Try it =>
Each line of the data below must be reproduced without any change.

─── Given data ───

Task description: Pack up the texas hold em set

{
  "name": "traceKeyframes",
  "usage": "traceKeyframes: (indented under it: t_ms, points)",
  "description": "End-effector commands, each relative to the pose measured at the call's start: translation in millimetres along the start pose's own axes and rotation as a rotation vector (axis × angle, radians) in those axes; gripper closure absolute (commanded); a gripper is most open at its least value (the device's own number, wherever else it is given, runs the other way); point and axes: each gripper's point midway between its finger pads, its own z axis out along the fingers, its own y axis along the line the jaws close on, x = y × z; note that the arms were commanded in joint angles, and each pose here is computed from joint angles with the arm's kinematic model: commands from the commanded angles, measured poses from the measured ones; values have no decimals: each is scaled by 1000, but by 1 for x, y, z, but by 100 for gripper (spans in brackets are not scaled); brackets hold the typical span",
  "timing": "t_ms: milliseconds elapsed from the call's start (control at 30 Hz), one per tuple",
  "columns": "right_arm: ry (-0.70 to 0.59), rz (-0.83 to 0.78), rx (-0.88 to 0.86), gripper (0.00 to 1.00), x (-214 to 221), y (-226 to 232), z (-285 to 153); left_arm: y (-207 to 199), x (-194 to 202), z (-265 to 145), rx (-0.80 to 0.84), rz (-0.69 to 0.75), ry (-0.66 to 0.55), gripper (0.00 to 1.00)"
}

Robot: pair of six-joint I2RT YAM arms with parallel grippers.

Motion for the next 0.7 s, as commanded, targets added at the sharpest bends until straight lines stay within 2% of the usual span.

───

Exercise solution =>
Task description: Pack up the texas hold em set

{
  "name": "traceKeyframes",
  "usage": "traceKeyframes: (indented under it: t_ms, points)",
  "description": "End-effector commands, each relative to the pose measured at the call's start: translation in millimetres along the start pose's own axes and rotation as a rotation vector (axis × angle, radians) in those axes; gripper closure absolute (commanded); a gripper is most open at its least value (the device's own number, wherever else it is given, runs the other way); point and axes: each gripper's point midway between its finger pads, its own z axis out along the fingers, its own y axis along the line the jaws close on, x = y × z; note that the arms were commanded in joint angles, and each pose here is computed from joint angles with the arm's kinematic model: commands from the commanded angles, measured poses from the measured ones; values have no decimals: each is scaled by 1000, but by 1 for x, y, z, but by 100 for gripper (spans in brackets are not scaled); brackets hold the typical span",
  "timing": "t_ms: milliseconds elapsed from the call's start (control at 30 Hz), one per tuple",
  "columns": "right_arm: ry (-0.70 to 0.59), rz (-0.83 to 0.78), rx (-0.88 to 0.86), gripper (0.00 to 1.00), x (-214 to 221), y (-226 to 232), z (-285 to 153); left_arm: y (-207 to 199), x (-194 to 202), z (-265 to 145), rx (-0.80 to 0.84), rz (-0.69 to 0.75), ry (-0.66 to 0.55), gripper (0.00 to 1.00)"
}

Robot: pair of six-joint I2RT YAM arms with parallel grippers.

Motion for the next 0.7 s, as commanded, targets added at the sharpest bends until straight lines stay within 2% of the usual span.

That concludes the response.